Metadata-Version: 2.4
Name: tiramisu-framework
Version: 0.1.3
Summary: AI-powered marketing analysis framework
Home-page: https://github.com/tiramisu-framework/tiramisu-framework
Author: Tiramisu Team
Author-email: frameworktiramisu@gmail.com
Requires-Python: >=3.8
Description-Content-Type: text/markdown
Requires-Dist: openai>=1.12.0
Requires-Dist: faiss-cpu>=1.7.4
Requires-Dist: numpy>=1.26.0
Requires-Dist: fastapi>=0.119.0
Requires-Dist: uvicorn>=0.27.0
Requires-Dist: pydantic>=2.6.0
Requires-Dist: pydantic-settings>=2.0.0
Requires-Dist: langchain>=0.1.0
Requires-Dist: langchain-community>=0.0.10
Requires-Dist: langchain-openai>=0.0.5
Requires-Dist: python-dotenv>=1.0.0
Dynamic: author
Dynamic: author-email
Dynamic: description
Dynamic: description-content-type
Dynamic: home-page
Dynamic: requires-dist
Dynamic: requires-python
Dynamic: summary

# 🍰 Tiramisu Framework

AI-powered marketing consultancy framework using RAG (Retrieval-Augmented Generation) technology with strategic marketing knowledge.

## 📦 Installation
```bash
pip install tiramisu-framework
```

## 🚀 Quick Start
```python
from tiramisu_framework.engine.analyzer import TiramisuAnalyzer
from tiramisu_framework.models.schemas import AnalysisType

# Initialize analyzer
analyzer = TiramisuAnalyzer()

# Analyze content
result = analyzer.analyze(
    content="Your marketing content here",
    analysis_type=AnalysisType.SOCIAL_MEDIA_POST,
    context="Additional context"
)

print(result.summary)
```

## ⚠️ Important: Data Setup

This framework requires marketing knowledge data to function. 
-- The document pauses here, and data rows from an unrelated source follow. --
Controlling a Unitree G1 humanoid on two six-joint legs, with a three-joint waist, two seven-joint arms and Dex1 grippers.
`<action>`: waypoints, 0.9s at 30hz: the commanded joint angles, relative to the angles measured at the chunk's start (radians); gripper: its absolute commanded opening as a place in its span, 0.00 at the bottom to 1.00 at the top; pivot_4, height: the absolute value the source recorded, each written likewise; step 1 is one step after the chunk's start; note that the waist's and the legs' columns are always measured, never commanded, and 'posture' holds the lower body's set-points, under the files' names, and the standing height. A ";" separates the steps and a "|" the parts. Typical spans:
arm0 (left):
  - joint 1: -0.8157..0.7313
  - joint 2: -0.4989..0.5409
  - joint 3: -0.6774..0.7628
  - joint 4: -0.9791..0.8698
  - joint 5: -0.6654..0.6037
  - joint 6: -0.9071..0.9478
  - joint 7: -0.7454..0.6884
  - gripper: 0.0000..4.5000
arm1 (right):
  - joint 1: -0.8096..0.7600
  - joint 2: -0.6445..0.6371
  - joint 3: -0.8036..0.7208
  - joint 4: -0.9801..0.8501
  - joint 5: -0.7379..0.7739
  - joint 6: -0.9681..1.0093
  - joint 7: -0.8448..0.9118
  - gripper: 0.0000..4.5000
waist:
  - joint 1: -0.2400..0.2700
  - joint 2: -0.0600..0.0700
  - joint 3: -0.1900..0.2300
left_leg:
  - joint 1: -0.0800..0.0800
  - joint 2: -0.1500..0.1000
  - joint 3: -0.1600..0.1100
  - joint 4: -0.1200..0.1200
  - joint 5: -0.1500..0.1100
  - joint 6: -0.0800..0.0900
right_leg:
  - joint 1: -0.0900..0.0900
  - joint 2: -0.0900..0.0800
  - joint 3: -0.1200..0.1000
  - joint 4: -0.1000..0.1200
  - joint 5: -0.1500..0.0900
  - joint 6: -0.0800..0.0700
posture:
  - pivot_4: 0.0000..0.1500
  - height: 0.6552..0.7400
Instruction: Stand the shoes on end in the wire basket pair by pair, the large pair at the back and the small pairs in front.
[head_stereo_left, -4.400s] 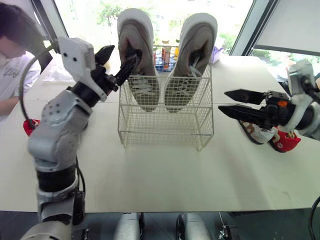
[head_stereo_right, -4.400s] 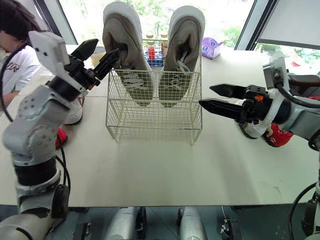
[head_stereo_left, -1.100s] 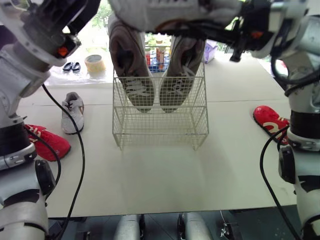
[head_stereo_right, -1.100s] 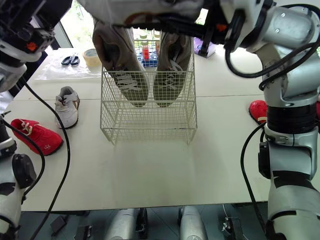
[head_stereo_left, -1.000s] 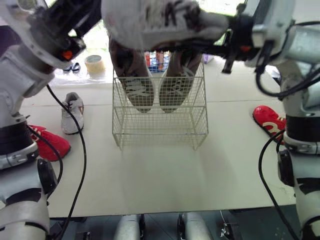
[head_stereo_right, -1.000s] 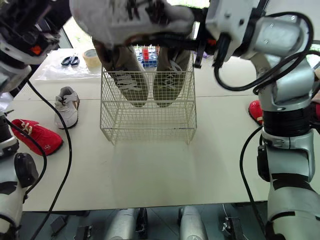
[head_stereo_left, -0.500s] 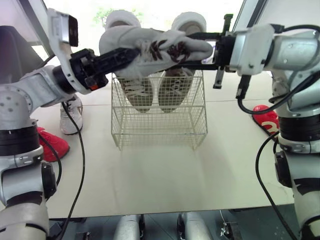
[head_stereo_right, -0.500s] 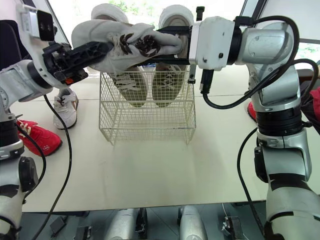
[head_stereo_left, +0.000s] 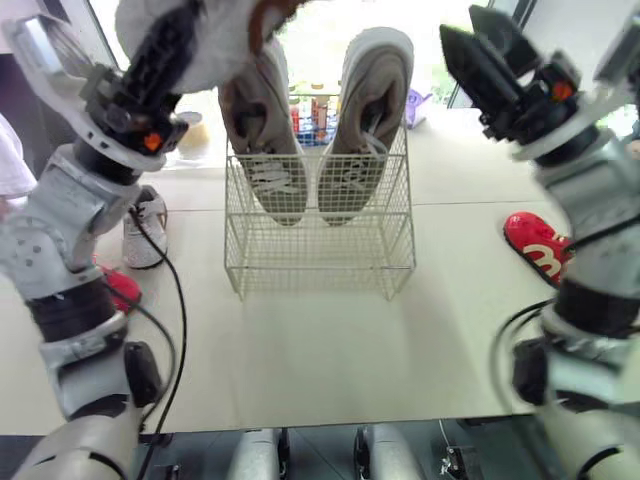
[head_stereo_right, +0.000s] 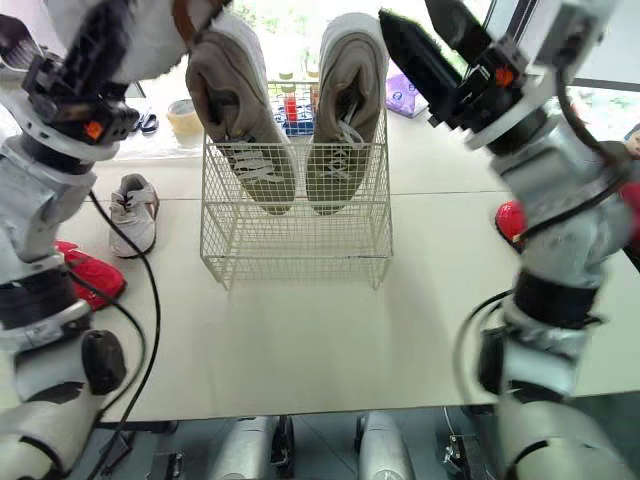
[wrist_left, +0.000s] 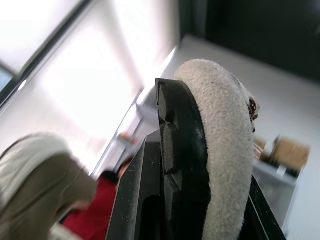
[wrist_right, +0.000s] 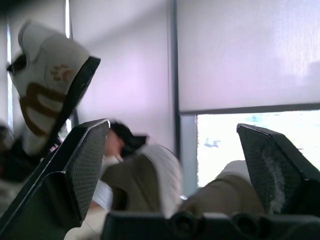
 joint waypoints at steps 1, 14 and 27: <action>-0.018 -0.098 -0.033 -0.074 0.040 -0.130 0.047 0.15 | -0.053 0.122 0.062 -0.117 0.099 -0.028 -0.187 0.98 | 0.003 0.000 0.000 | -0.001 -0.001 0.000 0.000 0.000 0.000 | -0.001 0.000 0.000 0.000 0.000 0.000 | 1.00 0.15; 0.038 -0.165 -0.140 -0.086 0.116 -0.162 0.007 0.15 | -0.137 0.158 0.187 -0.076 0.047 -0.074 -0.162 0.98 | 0.001 -0.001 0.000 | -0.001 -0.002 0.001 -0.001 -0.004 0.006 | 0.000 0.003 -0.001 -0.002 0.000 0.000 | 1.00 0.15; 0.104 -0.139 -0.192 -0.109 0.148 -0.131 -0.038 0.15 | -0.164 0.170 0.198 -0.053 0.048 -0.089 -0.160 0.82 | 0.002 -0.001 0.000 | -0.001 -0.002 0.001 -0.001 -0.004 0.007 | 0.000 0.003 -0.001 -0.003 0.000 0.000 | 1.00 0.15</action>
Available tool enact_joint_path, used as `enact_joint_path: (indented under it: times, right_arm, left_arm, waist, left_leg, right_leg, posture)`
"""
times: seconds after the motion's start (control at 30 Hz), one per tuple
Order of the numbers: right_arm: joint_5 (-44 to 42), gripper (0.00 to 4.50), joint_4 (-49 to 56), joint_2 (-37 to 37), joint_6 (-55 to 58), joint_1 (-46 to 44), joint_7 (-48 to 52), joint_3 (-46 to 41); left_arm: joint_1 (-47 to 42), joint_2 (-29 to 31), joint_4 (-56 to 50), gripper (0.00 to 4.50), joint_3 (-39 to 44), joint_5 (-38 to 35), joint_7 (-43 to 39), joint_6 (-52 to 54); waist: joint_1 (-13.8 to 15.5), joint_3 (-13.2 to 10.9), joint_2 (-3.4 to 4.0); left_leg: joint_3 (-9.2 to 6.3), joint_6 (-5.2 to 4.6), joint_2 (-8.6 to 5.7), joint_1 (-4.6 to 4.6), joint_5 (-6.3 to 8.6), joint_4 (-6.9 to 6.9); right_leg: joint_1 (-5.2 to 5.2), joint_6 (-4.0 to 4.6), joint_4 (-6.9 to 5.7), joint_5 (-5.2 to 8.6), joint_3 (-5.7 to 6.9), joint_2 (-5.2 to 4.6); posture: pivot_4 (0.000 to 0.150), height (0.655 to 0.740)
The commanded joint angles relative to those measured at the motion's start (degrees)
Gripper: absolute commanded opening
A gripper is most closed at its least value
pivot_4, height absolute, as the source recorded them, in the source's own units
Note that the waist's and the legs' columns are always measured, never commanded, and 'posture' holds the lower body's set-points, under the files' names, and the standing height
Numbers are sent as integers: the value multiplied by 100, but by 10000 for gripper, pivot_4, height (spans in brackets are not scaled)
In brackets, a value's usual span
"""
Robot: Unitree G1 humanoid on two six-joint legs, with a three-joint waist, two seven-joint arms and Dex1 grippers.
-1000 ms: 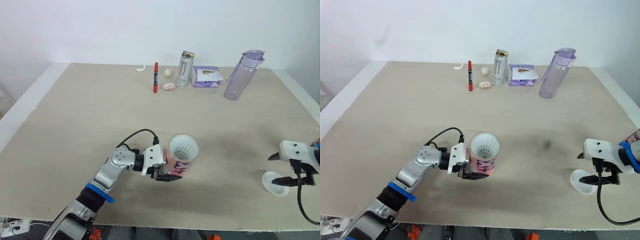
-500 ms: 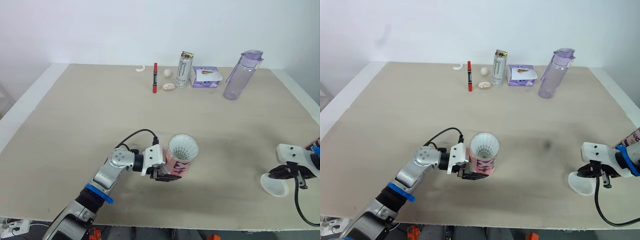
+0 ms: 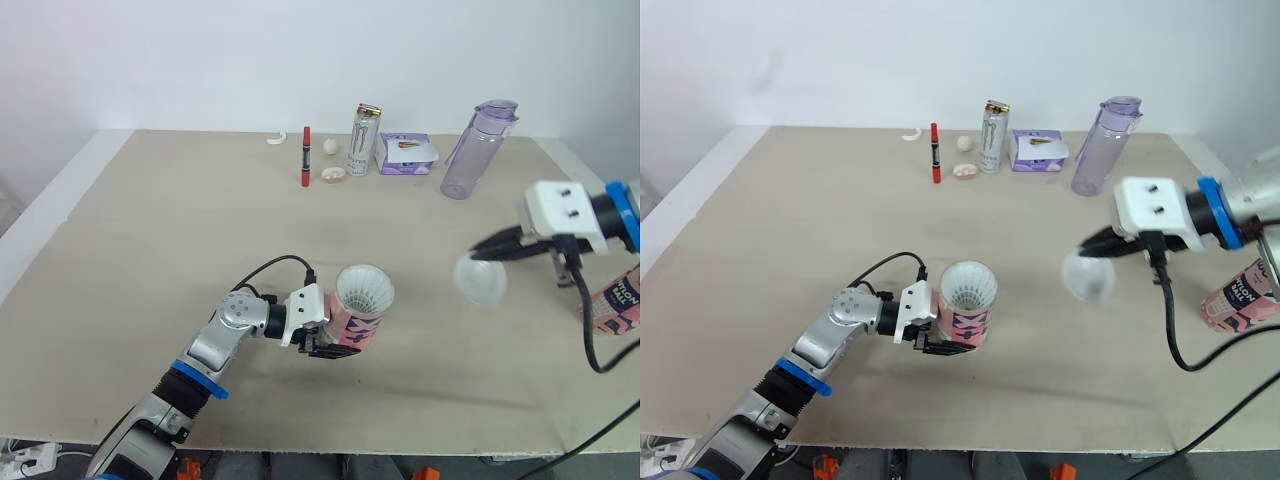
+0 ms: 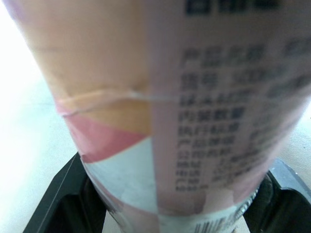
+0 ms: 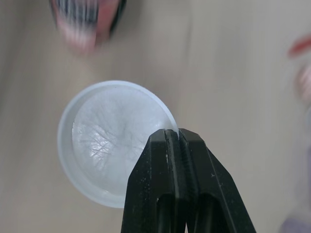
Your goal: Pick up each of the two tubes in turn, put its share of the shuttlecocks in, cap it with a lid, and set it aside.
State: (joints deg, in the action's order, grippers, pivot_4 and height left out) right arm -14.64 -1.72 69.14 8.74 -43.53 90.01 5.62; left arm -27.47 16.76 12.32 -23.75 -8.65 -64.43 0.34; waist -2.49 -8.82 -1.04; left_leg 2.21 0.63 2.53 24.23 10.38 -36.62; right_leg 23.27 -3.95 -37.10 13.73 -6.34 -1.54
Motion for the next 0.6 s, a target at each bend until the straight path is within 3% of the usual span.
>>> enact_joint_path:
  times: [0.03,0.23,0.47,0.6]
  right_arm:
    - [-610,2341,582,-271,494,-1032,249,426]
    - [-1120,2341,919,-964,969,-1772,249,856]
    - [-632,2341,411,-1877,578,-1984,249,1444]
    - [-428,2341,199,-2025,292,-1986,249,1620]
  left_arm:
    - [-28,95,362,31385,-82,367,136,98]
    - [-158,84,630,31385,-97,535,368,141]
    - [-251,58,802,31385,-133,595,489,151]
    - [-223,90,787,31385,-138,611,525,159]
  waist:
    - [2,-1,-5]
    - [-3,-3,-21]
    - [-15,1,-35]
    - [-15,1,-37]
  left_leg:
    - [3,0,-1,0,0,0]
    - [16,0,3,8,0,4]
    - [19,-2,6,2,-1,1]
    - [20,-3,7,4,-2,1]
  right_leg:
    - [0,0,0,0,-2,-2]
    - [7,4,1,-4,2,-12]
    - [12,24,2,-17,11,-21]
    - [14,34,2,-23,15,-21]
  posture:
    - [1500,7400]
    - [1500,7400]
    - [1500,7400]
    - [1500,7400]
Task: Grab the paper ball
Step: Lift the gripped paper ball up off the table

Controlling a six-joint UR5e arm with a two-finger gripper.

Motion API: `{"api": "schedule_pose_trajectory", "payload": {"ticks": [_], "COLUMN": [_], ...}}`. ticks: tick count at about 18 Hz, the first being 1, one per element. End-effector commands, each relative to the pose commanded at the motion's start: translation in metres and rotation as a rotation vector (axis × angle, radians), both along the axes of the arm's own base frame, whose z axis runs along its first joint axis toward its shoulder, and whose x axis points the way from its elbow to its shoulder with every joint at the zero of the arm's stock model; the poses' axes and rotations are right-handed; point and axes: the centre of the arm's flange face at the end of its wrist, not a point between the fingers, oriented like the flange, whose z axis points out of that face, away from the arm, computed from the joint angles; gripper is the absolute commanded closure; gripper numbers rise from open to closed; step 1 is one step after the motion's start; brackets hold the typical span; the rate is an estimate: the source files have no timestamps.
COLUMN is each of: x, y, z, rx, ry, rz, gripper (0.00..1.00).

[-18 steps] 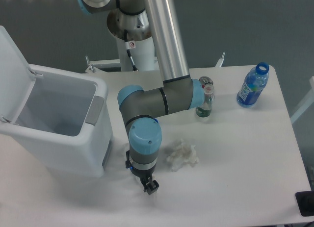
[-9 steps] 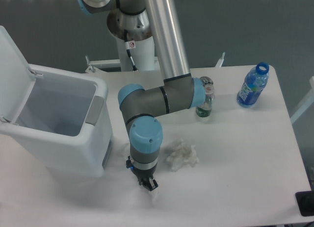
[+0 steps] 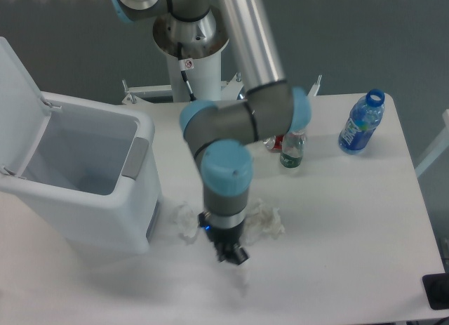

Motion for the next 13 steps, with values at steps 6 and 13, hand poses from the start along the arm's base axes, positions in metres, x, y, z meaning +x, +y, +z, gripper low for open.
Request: {"api": "schedule_pose_trajectory", "payload": {"ticks": [6, 13], "x": [0.012, 0.041], "y": [-0.034, -0.065], "z": [0.045, 0.079], "rx": [-0.068, -0.078], "ry": [-0.070, -0.103], "rz": [-0.012, -0.029], "gripper": [1.00, 1.00]}}
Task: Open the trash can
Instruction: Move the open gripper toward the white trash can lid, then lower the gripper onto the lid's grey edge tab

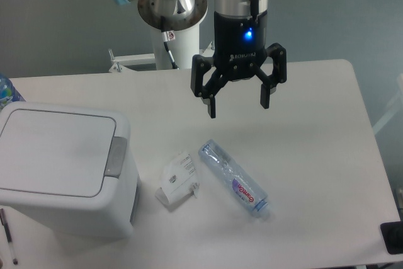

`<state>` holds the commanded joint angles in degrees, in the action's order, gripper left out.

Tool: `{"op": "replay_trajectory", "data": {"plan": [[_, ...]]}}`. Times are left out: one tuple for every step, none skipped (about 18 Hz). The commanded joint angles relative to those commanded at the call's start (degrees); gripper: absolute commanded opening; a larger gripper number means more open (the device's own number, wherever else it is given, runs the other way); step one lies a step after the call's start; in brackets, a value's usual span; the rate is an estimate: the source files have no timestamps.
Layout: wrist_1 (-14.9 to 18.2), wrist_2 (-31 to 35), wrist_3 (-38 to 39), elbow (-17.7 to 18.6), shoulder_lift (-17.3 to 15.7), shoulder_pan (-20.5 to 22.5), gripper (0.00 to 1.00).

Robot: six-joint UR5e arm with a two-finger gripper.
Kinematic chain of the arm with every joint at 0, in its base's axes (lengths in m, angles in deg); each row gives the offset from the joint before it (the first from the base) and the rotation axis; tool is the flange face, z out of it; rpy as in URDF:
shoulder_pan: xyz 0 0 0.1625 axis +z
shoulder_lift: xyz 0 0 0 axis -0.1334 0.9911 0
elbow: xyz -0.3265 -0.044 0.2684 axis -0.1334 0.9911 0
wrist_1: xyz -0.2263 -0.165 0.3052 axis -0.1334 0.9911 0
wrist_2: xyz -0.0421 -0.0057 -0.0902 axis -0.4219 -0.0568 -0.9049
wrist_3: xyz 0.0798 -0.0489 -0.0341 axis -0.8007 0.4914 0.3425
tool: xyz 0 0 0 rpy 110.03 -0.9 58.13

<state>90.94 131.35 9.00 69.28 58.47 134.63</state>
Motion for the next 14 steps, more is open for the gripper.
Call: {"op": "replay_trajectory", "data": {"plan": [[0.00, 0.00, 1.32, 0.00, 0.35, -0.17, 1.00], [0.00, -0.26, 2.64, -0.09, 0.62, -0.35, 1.00], [0.00, -1.48, 3.69, -0.35, 0.53, -0.87, 1.00], [0.09, -3.67, 4.57, -0.53, 0.45, -1.14, 1.00], [0.09, -6.48, 5.45, -0.27, 0.36, -1.14, 1.00], [0.17, -8.59, 6.25, 0.00, 0.27, -1.40, 1.00], [0.18, -9.57, 7.12, 0.17, 0.27, -1.58, 1.00], [0.52, -10.02, 8.00, 0.26, 0.36, -2.19, 1.00], [0.53, -10.37, 8.53, 0.61, 0.44, -3.24, 1.00], [0.53, -10.37, 8.63, 0.70, 0.71, -3.95, 1.00], [0.53, -10.37, 8.63, 0.79, 1.06, -4.30, 1.00], [0.53, -10.28, 8.63, 1.05, 1.58, -4.48, 1.00], [0.35, -10.20, 8.63, 1.40, 2.02, -4.66, 1.00], [0.26, -10.20, 8.63, 1.84, 2.29, -4.92, 1.00]]}}
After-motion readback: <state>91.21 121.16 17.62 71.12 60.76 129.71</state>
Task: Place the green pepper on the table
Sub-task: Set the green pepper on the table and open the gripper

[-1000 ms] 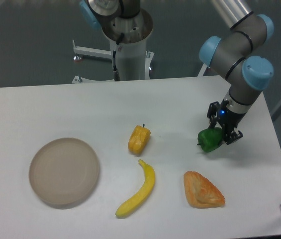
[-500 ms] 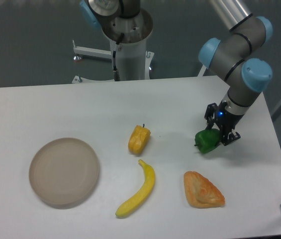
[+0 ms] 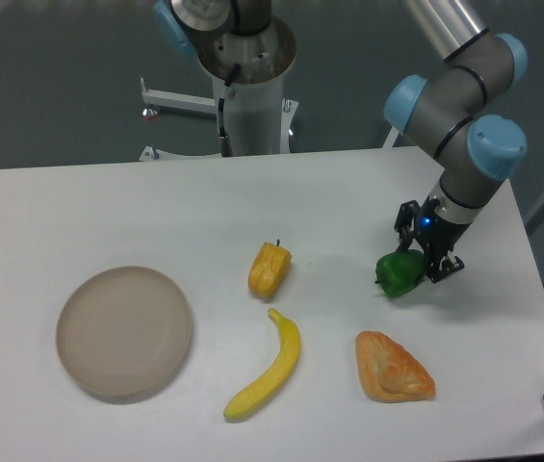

### Setup Your Knowledge Base

1. Add your marketing PDFs/documents to `data/` folder
2. Run the indexing script to create FAISS vectors
3. The system will use your custom knowledge base

**Note:** This framework is designed to work with any marketing literature. Users must provide their own knowledge sources in compliance with copyright laws.

## 🏗️ Architecture

- **FastAPI** backend with RESTful API
- **RAG System** with FAISS vector store
- **GPT Integration** for intelligent analysis
- **SQLite** for conversation management
- **Pydantic** for data validation

## 📚 Features

- 8 types of marketing analysis
- Conversation context management
- Three Trees analysis framework (Roots, Trunk, Branches)
- Multi-perspective expert insights (Strategic, Execution, Technology)
- Structured JSON responses

## 🛠️ Development
```bash
# Clone repository
git clone https://github.com/tiramisu-framework/tiramisu-framework.git
cd tiramisu-framework

# Install dependencies
pip install -r requirements.txt

# Run API
python -m uvicorn api.main:app --reload
```

## ⚖️ Legal Disclaimer

This framework is a technical tool for marketing analysis. Users are responsible for:
- Providing their own knowledge sources
- Ensuring compliance with copyright laws
- Obtaining necessary permissions for any copyrighted materials used

## 📄 License

MIT License - See LICENSE file for details

## 👨‍💻 Author

Developed by Jony Wolff with Claude AI assistance

## 🤝 Contributing

Contributions welcome! Please open an issue or submit a PR.

## 📚 Setting Up Your Knowledge Base

**Important:** This framework does not include pre-loaded content. You must provide your own marketing knowledge sources.

### Steps:

1. **Add Your Documents:**
```bash
   mkdir -p data/sources
   # Add your PDF/TXT files to data/sources/
```

2. **Index Your Content:**
```bash
   python -m tiramisu_framework.scripts.index_documents
```

3. **Configure API Key:**
```bash
   export OPENAI_API_KEY="your-key-here"
```

### Recommended Sources:
- Marketing strategy books and articles
- Digital marketing guides
- Industry reports and case studies
- Your own proprietary content

**Note:** Ensure you have rights to use any content you add to the framework.